Power is cost controlled until 2031 at an AAV of $8.35 million and is in season two of the seven-year extension he signed two years ago. I don’t think any contending team would view Power with No. 1 defenseman upside, but if you think he can be an elite-level second-pair rearguard, it may be a bargain at that dollar value with the salary cap set to skyrocket in the coming years.
Then we get to Dahlin, who has been described to be as a top-five-to-eight defenseman in the NHL. Dahlin is an elite player across the board; netting an appropriate value for him is close to impossible. But if the Sabres are to embark on any kind of rebuild, retool or reset, are you going to expect the soon to be 26-year-old to hang around for it?
Dahlin signed a massive contract extension until 2032 with an AAV of $11 million, locked and loaded with a full no-movement clause. Any trade will run directly through the 2018 No. 1 overall pick, and he would have no shortage of teams lining up to throw lucrative packages the Sabres’ way. I can’t see how any new manager would “want” to move off of Dahlin, but can we really expect the player to go down a rebuilding road again? He has already come off heavily disgruntled to start the season; I can’t imagine how his aura will be if the Sabres elect to rebuild or retool yet again.
As for the return, one can only imagine it would be a king’s ransom.
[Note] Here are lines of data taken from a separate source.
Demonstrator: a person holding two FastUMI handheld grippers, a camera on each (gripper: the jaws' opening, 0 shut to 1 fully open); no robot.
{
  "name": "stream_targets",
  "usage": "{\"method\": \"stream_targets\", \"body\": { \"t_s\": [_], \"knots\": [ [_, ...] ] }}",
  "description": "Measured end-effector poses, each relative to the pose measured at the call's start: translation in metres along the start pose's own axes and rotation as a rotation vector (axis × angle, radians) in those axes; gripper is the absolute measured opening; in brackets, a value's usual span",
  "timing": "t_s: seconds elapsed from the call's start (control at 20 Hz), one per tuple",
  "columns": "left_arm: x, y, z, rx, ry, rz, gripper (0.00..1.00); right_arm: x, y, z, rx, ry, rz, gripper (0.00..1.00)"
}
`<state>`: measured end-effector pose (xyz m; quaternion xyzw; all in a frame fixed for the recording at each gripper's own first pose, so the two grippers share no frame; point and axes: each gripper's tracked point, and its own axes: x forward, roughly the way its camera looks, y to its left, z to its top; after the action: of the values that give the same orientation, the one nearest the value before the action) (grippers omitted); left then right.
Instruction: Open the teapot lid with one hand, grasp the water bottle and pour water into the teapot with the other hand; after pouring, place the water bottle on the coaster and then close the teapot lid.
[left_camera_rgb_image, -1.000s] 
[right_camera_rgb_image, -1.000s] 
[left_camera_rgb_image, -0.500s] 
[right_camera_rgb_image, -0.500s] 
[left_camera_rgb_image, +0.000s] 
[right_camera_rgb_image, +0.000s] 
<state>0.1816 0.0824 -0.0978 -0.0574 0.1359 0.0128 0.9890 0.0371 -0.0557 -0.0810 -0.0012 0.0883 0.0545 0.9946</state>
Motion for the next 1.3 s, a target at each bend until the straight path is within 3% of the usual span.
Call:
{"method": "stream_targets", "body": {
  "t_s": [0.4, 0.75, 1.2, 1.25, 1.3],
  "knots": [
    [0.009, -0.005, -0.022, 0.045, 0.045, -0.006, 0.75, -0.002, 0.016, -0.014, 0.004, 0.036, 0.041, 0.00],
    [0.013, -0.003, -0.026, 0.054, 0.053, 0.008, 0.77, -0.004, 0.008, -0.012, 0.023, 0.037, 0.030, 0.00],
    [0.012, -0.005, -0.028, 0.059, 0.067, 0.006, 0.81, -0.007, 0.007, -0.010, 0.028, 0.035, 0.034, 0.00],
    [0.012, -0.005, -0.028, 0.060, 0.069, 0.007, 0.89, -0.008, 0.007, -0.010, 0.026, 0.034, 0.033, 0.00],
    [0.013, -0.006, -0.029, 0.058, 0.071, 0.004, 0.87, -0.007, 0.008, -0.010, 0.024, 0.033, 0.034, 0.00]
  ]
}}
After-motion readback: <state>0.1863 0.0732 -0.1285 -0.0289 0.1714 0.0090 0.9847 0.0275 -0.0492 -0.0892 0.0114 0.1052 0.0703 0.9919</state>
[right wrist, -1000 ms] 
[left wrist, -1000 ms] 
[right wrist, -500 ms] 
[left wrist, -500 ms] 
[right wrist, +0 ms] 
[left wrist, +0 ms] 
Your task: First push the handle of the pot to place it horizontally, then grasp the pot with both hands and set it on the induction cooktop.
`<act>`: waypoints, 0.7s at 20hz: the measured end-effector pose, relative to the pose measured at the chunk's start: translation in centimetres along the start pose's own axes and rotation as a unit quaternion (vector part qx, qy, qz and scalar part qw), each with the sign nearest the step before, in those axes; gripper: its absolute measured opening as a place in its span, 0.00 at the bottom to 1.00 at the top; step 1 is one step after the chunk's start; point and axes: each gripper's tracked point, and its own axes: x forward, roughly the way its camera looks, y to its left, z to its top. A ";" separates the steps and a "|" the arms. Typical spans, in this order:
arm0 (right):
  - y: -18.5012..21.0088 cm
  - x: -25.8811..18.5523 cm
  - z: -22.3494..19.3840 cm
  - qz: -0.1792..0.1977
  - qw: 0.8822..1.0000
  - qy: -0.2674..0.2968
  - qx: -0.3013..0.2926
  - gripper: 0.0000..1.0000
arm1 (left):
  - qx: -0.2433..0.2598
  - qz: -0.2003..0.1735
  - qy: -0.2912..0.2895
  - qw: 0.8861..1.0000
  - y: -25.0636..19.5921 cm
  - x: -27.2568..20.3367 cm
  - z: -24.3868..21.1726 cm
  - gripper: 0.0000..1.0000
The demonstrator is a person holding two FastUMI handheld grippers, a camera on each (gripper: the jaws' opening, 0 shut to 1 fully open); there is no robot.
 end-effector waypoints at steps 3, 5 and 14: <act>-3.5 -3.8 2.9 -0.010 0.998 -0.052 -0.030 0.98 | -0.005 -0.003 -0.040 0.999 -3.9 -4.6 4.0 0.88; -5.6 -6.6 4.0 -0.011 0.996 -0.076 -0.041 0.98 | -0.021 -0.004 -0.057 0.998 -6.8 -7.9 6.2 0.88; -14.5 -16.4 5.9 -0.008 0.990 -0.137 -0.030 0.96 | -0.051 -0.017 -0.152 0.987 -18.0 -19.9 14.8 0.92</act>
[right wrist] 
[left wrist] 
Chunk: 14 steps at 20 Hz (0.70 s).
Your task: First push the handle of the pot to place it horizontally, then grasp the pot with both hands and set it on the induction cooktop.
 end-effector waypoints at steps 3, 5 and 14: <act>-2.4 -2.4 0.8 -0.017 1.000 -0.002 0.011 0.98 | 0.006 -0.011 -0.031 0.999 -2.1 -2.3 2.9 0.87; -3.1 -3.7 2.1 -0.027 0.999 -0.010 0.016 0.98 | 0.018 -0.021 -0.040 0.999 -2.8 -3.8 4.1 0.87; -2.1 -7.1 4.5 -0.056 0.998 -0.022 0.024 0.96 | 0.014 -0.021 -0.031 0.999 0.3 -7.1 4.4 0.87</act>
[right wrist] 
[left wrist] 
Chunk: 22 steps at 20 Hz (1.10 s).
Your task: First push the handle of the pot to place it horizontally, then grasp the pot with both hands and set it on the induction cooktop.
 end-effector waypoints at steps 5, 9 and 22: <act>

It is tough to find a comparable move, as it isn’t every day that elite-level defensemen become available on the trade front, but one would assume that it would be for a collection of top-tier assets. If Dahlin were to become available, a bidding war of sorts presumably would take place.
There are no imminent trade talks surrounding any of the aforementioned defensemen, but these are questions that need to be asked if the Sabres do in fact go through a death spiral again this season. They have some quality pieces on their roster, but if they are not working as a collective unit for yet another season, a pivot in a new direction will need to be considered. And I can’t imagine Adams will be the one spearheading any kind of monumental shift in the club’s direction barring a drastic turnaround in the coming weeks.